L'intermédiaire titulaire d'un mandat de vente qui n'a pas informé l'acquéreur de l'existence d'une servitude rendant l'immeuble acheté impropre à la destination envisagée, commet une faute délictuelle entraînant la perte de sa rémunération.

Les faits sont les suivants :

En vertu d'un mandat de vente exclusif, la société Etude Lodel (l'agent immobilier) a négocié et rédigé, moyennant une commission de 30 000 euros à la charge de l'acquéreur, un « compromis de vente ferme » aux termes duquel M. et Mme X...(les acquéreurs) ont acquis, sous diverses conditions suspensives, une bien immobilier.

Or le terrain s'est avéré d'une surface inférieure à celle annoncée et frappé d'une servitude conventionnelle non aedificandi.

Les acquéreurs, invoquant des manquements de l'agent immobilier à ses obligations d'efficacité, d'information et de conseil ont, après que la vente eut été réitérée en la forme authentique, refusé de lui régler la commission convenue.

Assignés en paiement par l’intermédiaire immobilier, les acquéreurs ont demandé, à titre reconventionnel, la réduction de cette commission, la restitution de l'acompte conservé par l'agent immobilier et l'allocation de dommages-intérêts

L’agent immobilier suivi par la cour d’appel a soutenu n’y avoir lieu à réduction de la commission qui lui était due, cette rémunération, conventionnellement arrêtée constituant la loi des parties et qu'il n'appartient pas à la cour de la modifier.

La Cour de cassation ne partage pas cette position estimant qu'en statuant ainsi, la cour d'appel a violé les dispositions de la loi du 2 janvier 1970.

De plus selon la Cour de cassation, l'intermédiaire professionnel, qui prête son concours à la rédaction d'un acte, après avoir été mandaté par l'une des parties, est tenu de s'assurer que se trouvent réunies toutes les conditions nécessaires à l'efficacité juridique de la convention, même à l'égard de l'autre partie .

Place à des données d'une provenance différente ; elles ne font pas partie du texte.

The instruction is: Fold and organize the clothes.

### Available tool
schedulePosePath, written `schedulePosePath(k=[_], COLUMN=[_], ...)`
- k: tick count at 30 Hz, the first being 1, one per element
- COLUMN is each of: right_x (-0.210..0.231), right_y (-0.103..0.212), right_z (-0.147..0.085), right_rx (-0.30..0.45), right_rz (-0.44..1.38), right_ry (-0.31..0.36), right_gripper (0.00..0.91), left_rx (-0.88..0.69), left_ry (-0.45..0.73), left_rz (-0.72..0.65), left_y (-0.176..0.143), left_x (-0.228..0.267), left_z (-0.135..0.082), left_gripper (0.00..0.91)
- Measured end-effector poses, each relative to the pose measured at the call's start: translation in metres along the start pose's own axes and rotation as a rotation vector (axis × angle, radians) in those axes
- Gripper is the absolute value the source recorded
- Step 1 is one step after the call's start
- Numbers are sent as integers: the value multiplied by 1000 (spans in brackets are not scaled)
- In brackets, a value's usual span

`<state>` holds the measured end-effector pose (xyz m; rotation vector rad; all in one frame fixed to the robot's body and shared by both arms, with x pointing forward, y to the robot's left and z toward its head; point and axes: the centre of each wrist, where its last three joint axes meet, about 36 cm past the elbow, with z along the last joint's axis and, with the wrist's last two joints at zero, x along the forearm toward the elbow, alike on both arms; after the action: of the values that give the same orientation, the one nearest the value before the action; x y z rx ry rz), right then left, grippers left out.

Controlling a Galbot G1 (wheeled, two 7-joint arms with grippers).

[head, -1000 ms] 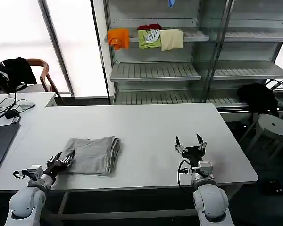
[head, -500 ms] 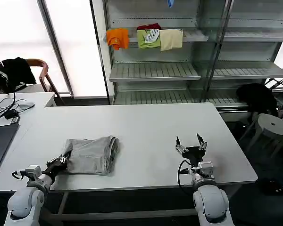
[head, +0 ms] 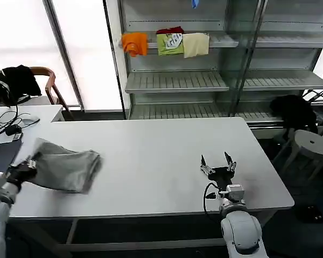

En l’espèce la Cour de cassation retient qu’il appartient à l’agent immobilier de procéder aux vérifications nécessaires telle que la consultation du titre de propriété du vendeur, révélant l'existence d’une servitude, cette charge réelle au cas d’espèce étant de nature à affecter l'usage normalement attendu, ou annoncé, de l’acquisition.